▸ Instructions for the task: Your job is to return the whole listing unchanged while skipping its images.

▸ Dataset section:
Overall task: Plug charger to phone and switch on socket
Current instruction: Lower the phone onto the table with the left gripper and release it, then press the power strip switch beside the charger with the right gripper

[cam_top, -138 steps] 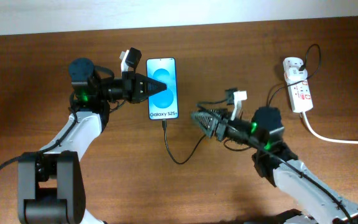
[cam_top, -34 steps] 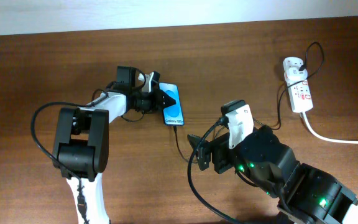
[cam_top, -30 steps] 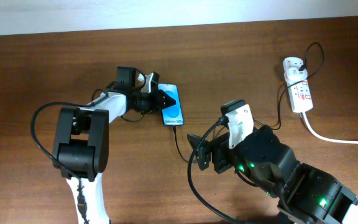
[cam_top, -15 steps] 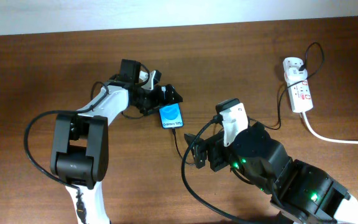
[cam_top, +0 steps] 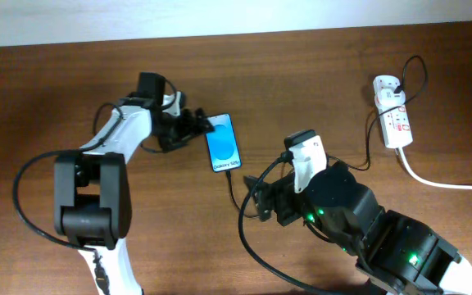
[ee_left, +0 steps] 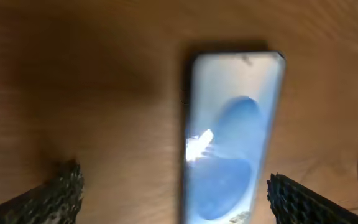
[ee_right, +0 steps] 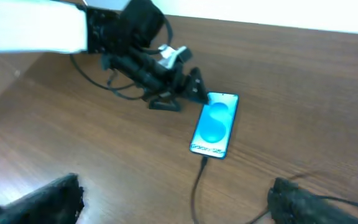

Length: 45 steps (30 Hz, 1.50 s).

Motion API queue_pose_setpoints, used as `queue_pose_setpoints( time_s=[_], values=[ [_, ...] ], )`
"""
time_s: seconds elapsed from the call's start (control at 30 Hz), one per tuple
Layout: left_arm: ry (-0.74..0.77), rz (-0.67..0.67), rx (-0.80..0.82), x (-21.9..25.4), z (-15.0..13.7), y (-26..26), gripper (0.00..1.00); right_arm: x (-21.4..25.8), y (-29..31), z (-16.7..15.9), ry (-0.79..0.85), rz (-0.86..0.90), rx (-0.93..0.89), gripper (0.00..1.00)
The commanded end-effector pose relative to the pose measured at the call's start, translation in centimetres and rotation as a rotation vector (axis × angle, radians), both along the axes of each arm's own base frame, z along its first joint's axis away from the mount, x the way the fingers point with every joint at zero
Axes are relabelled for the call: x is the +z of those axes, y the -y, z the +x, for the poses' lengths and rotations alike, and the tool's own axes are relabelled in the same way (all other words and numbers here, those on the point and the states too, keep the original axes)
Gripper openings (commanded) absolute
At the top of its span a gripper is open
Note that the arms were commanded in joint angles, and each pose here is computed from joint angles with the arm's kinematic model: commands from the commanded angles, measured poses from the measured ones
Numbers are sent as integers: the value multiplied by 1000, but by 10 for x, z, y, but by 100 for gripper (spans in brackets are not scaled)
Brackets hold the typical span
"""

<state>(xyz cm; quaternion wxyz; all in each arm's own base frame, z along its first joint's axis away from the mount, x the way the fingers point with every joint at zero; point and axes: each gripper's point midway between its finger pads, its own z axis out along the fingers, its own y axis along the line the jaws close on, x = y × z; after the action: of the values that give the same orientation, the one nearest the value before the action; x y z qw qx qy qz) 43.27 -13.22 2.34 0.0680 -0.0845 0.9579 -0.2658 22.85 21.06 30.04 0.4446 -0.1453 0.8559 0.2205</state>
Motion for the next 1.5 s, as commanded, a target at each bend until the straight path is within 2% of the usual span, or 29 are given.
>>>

▸ Task output:
Overall task: Plug charger to phone and switch on socket
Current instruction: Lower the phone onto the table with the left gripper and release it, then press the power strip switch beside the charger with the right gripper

[cam_top, -138 steps] 
[cam_top, -34 steps] 
[cam_top, -30 steps] 
[cam_top, -15 steps] 
[cam_top, +0 steps] 
[ee_left, +0 steps] 
[ee_right, +0 steps] 

Length: 45 steps (30 Hz, 1.50 s).

Motion API queue_pose_setpoints, used as `queue_pose_setpoints( time_s=[_], values=[ [_, ...] ], )`
"""
time_s: seconds elapsed from the call's start (control at 30 Hz), one per tuple
Layout: left_arm: ry (-0.74..0.77), rz (-0.67..0.67), rx (-0.80..0.82), x (-21.9..25.4), z (-15.0..13.7), y (-26..26), gripper (0.00..1.00); right_arm: x (-21.4..25.8), y (-29..31), z (-16.7..15.9), ry (-0.79..0.85), rz (-0.86..0.90), rx (-0.93..0.89), gripper (0.00..1.00)
The commanded end-effector pose relative to the pose measured at the call's start, translation in centimetres and rotation as a rotation vector (axis × angle, radians), both along the axes of each arm's own base frame, z along its first joint's axis away from the mount, x the way the fingers point with every joint at zero
Axes are relabelled for the call: x is the +z of those axes, y the -y, z the +x, for the poses' lengths and rotations alike, and the tool's own axes are relabelled in the same way (all other words and numbers here, those on the point and the states too, keep the original axes)
Gripper openings (commanded) absolute
At the top of its span a gripper is open
Note that the arms were commanded in joint angles, and each pose here is computed from joint angles with the arm's kinematic model: commands from the commanded angles, measured poses from the measured ones
Numbers are sent as integers: the value multiplied by 1000, but by 10 for x, z, y, but by 100 for gripper (spans in brackets are not scaled)
Brackets hold the typical span
"""

<state>(xyz cm; quaternion wxyz; all in each arm's own base frame, z along its first joint's axis away from the mount, x the way the fingers point with every joint at zero; point and axes: each gripper's point midway between its finger pads, its own z axis out along the fingers, its own y axis along the line the jaws close on, x = y × z; after the action: of the values that give the same orientation, the one nearest the value before the action; x y z qw qx qy qz) 43.27 -13.22 2.34 0.0680 -0.0845 0.9579 -0.2658 22.85 21.06 30.04 0.4446 -0.1453 0.8559 0.2205</state>
Motion for the next 1.5 s, as commanded, a target at each bend until the straight path is within 2% of the usual span, or 29 are given.
>>>

What came before makes up the full response.